▶ [Activity]: Copy the lines below exactly. No picture goes into the copy.
===== The input =====
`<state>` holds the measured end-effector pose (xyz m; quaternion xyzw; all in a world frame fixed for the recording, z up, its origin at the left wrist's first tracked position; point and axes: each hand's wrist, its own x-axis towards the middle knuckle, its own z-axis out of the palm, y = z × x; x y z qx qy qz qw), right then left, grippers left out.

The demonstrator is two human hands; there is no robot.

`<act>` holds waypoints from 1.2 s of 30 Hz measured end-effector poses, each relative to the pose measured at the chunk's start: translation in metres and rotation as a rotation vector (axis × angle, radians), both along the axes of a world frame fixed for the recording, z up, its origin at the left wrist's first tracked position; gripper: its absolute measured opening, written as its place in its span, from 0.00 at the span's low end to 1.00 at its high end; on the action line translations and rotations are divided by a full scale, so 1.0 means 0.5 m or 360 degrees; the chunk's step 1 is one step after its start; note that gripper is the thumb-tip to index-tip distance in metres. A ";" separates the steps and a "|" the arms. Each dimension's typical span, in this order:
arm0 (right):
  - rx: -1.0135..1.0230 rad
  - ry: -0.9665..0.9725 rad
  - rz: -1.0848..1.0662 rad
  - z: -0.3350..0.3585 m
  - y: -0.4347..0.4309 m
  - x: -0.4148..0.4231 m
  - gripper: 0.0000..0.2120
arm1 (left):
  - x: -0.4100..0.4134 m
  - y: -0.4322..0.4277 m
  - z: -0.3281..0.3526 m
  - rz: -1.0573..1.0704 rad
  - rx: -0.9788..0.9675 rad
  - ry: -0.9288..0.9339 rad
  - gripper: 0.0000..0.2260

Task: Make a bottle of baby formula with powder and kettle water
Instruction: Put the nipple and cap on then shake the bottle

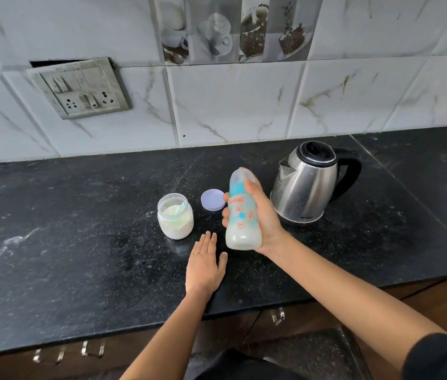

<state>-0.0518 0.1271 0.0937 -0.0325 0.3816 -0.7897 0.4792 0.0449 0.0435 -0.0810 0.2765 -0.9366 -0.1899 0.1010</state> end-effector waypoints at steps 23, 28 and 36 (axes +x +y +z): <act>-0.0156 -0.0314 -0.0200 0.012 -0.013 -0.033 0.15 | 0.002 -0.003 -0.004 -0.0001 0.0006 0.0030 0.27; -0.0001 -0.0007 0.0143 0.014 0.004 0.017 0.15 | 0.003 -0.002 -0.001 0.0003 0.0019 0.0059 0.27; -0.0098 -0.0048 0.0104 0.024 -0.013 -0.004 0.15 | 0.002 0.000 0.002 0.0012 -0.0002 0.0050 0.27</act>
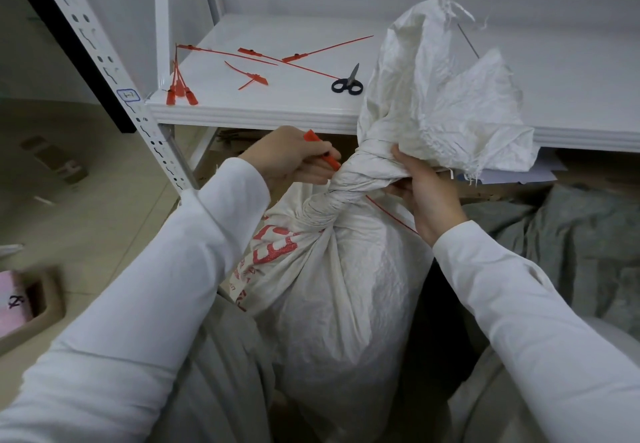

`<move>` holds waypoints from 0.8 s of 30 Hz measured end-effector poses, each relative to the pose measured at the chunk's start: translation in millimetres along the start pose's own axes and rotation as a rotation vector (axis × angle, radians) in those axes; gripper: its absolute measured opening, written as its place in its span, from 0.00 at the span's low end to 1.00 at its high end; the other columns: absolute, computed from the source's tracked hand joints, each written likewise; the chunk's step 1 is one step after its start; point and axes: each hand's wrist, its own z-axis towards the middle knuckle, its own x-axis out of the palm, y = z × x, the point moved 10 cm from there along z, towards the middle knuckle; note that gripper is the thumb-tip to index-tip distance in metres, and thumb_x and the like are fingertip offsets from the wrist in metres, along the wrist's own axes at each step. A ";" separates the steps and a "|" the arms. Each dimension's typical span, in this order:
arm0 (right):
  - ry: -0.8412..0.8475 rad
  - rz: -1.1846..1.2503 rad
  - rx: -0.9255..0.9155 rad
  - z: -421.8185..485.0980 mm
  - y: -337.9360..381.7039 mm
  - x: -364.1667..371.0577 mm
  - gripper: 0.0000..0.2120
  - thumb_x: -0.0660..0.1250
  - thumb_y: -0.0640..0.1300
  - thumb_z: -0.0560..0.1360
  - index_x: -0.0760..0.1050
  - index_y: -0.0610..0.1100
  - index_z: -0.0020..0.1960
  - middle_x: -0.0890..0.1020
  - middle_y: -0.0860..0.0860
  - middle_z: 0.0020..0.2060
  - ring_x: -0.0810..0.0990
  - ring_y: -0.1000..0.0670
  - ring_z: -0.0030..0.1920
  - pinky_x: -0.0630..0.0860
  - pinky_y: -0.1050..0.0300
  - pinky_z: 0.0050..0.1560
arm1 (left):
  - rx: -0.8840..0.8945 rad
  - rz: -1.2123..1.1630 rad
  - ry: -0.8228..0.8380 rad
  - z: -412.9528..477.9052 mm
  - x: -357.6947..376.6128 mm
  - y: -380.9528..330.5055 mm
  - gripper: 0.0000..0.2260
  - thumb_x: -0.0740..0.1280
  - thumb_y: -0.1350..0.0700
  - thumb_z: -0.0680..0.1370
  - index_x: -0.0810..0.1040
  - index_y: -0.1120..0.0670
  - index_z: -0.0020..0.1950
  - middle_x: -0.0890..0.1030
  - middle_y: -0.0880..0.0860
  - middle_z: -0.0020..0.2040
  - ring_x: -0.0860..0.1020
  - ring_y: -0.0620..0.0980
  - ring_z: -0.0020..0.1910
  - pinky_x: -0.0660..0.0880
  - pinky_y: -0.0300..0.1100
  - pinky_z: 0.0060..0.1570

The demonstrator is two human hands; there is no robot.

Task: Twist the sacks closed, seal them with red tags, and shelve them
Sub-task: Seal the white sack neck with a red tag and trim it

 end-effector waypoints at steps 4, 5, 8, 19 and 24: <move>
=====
▶ [Result below]:
`<state>` holds the measured end-effector pose (xyz m; quaternion xyzw; all in a world frame fixed for the recording, z up, its origin at the left wrist's first tracked position; point and axes: each hand's wrist, its own x-axis towards the middle knuckle, its own z-axis out of the palm, y = z × x; x y z qx qy qz qw), right then left, grippers left out.

The demonstrator is two human hands; there is no robot.

`<act>` holds waypoints from 1.2 s of 30 Hz measured end-effector poses, each relative to the pose measured at the chunk's start: translation in metres and rotation as a rotation vector (axis × angle, radians), both along the axes of a world frame fixed for the recording, z up, its origin at the left wrist's first tracked position; gripper: its absolute measured opening, written as its place in its span, from 0.00 at the span's low end to 1.00 at its high end; on the action line translations and rotations are divided by a full scale, so 1.0 means 0.5 m or 360 degrees; the chunk's step 1 is one step after its start; note that gripper is the thumb-tip to index-tip distance in metres. A ";" separates the steps and a "|" the arms. Each dimension's typical span, in this order:
arm0 (right):
  - rx: -1.0135..1.0230 rad
  - ry: -0.9665..0.9725 rad
  - rz: -1.0848..1.0662 rad
  - z: -0.3350..0.3585 m
  - y: -0.4347..0.4309 m
  - x: -0.4148..0.4231 m
  - gripper: 0.0000..0.2120
arm1 (left):
  - x: -0.4100..0.4134 m
  - y: -0.4322..0.4277 m
  - z: -0.3281..0.3526 m
  - rz: -1.0573..1.0704 rad
  - rx: -0.9788..0.9675 rad
  - ry: -0.9288..0.9339 rad
  - gripper: 0.0000..0.2260

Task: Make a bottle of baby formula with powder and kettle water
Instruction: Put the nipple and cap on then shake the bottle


<state>-0.0518 0.1271 0.0937 -0.0325 0.3816 -0.7897 0.4792 0.0449 0.0435 -0.0810 0.2765 -0.9366 -0.1899 0.1010</state> end-effector waypoints at steps 23, 28 and 36 (axes +x +y +z): <act>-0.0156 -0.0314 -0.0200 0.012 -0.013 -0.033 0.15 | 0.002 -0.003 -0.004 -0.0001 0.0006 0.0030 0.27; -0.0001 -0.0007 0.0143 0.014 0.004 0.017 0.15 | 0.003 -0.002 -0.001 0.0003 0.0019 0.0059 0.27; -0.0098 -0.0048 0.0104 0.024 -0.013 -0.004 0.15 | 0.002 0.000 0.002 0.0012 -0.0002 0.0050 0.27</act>

`<move>` holds waypoints from 0.8 s of 30 Hz measured end-effector poses, each relative to the pose measured at the chunk's start: translation in millimetres along the start pose's own axes and rotation as a rotation vector (axis × angle, radians) in those axes; gripper: its absolute measured opening, written as its place in its span, from 0.00 at the span's low end to 1.00 at its high end; the other columns: absolute, computed from the source's tracked hand joints, each written likewise; the chunk's step 1 is one step after its start; point and axes: each hand's wrist, its own z-axis towards the middle knuckle, its own x-axis out of the palm, y = z × x, the point moved 10 cm from there along z, towards the middle knuckle; note that gripper is the thumb-tip to index-tip distance in metres, and thumb_x and the like are fingertip offsets from the wrist in metres, along the wrist's own axes at each step. A ";" separates the steps and a "|" the arms. Each dimension's typical span, in this order:
arm0 (right):
  - ry: -0.8412..0.8475 rad
  - rz: -1.1846..1.2503 rad
  - rx: -0.9255..0.9155 rad
  - z: -421.8185..485.0980 mm
  - y: -337.9360..381.7039 mm
  - x: -364.1667..371.0577 mm
  - gripper: 0.0000..0.2120
  - thumb_x: -0.0660..0.1250
  - thumb_y: -0.0640..0.1300
  - thumb_z: -0.0560..0.1360
  - index_x: -0.0760..0.1050
  - index_y: -0.0610..0.1100
  - index_z: -0.0020..0.1960
  - middle_x: -0.0890..0.1020
  - middle_y: -0.0860..0.0860
  - middle_z: 0.0020..0.2060
  - ring_x: -0.0810..0.0990
  - ring_y: -0.1000..0.0670
  - ring_z: -0.0030..0.1920
  - pinky_x: -0.0630..0.0860
  - pinky_y: -0.1050..0.0300
  - pinky_z: 0.0050..0.1560
arm1 (left):
  - rx: -0.8840..0.8945 rad
  - rz: -1.2123..1.1630 rad
  - ry: -0.8228..0.8380 rad
  - z: -412.9528..477.9052 mm
  - x: -357.6947..376.6128 mm
  - y: -380.9528..330.5055 mm
  - gripper: 0.0000..0.2260
  - thumb_x: -0.0740..0.1280
  - thumb_y: -0.1350..0.0700
  - thumb_z: -0.0680..0.1370
  - index_x: -0.0810..0.1040
  - index_y: -0.1120..0.0670
  - index_z: -0.0020..0.1950
  - middle_x: -0.0890..0.1030
  - middle_y: -0.0880..0.0860
  - middle_z: -0.0020..0.2040
  - ring_x: -0.0860..0.1020
  - ring_y: -0.0620..0.0980
  - ring_z: -0.0020..0.1910
  - pinky_x: -0.0660..0.0880
  - pinky_y: -0.0300..0.1100
  - pinky_z: 0.0060..0.1570

The demonstrator is two human hands; there is no robot.

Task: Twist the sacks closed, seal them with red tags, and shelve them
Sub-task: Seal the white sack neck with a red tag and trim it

 end-effector waypoints at steps 4, 5, 8, 19 and 24: <move>

The exercise closes with this answer.